***** Collected data
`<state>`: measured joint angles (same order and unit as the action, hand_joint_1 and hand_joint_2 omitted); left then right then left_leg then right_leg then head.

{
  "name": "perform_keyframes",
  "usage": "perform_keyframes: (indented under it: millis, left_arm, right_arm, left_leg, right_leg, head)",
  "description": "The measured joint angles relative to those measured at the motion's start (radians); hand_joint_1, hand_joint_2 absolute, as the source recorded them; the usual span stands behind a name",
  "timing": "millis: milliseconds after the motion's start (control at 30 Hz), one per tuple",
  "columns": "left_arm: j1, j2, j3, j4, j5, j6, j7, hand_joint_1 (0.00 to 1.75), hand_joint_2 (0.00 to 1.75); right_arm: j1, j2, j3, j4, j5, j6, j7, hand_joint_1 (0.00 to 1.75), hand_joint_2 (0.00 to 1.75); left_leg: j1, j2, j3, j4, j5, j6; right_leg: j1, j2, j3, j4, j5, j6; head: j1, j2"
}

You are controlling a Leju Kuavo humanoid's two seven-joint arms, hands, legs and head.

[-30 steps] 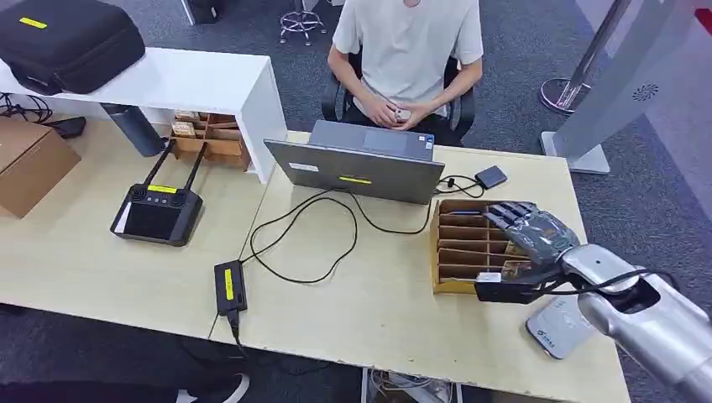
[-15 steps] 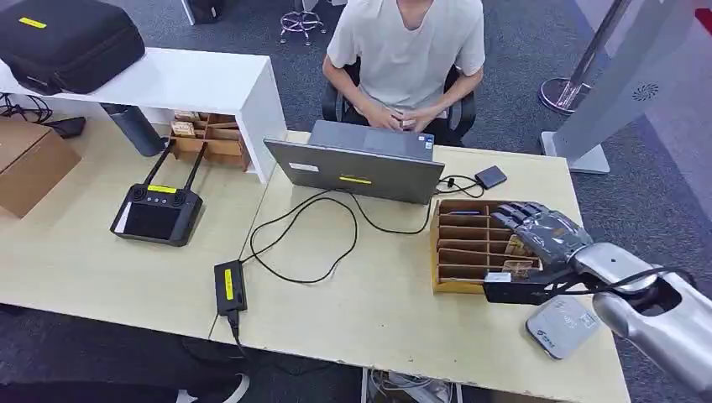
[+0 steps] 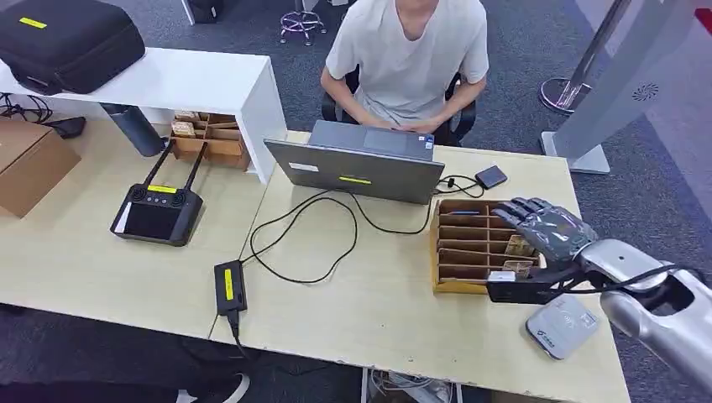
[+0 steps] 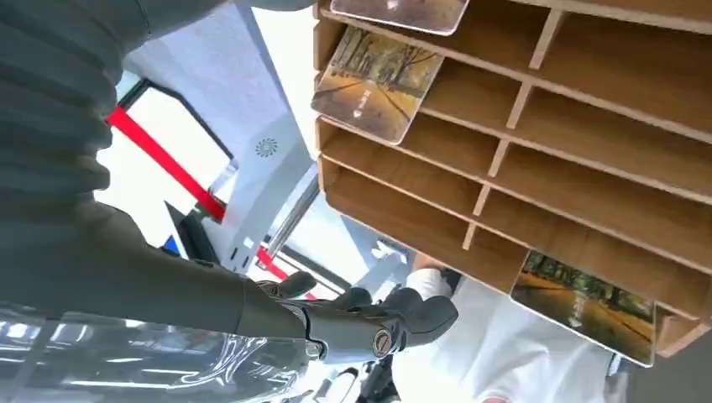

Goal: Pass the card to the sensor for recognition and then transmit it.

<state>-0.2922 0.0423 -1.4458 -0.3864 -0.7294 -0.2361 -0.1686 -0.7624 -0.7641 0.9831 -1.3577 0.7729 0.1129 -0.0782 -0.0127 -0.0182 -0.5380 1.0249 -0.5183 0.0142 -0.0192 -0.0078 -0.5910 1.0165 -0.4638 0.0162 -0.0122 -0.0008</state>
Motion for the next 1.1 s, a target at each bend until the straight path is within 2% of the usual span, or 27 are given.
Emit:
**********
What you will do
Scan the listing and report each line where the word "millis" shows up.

Solution for this problem
  "usage": "perform_keyframes: (indented under it: millis, left_arm, right_arm, left_leg, right_leg, head)",
  "timing": "millis: milliseconds after the motion's start (control at 30 Hz), one per tuple",

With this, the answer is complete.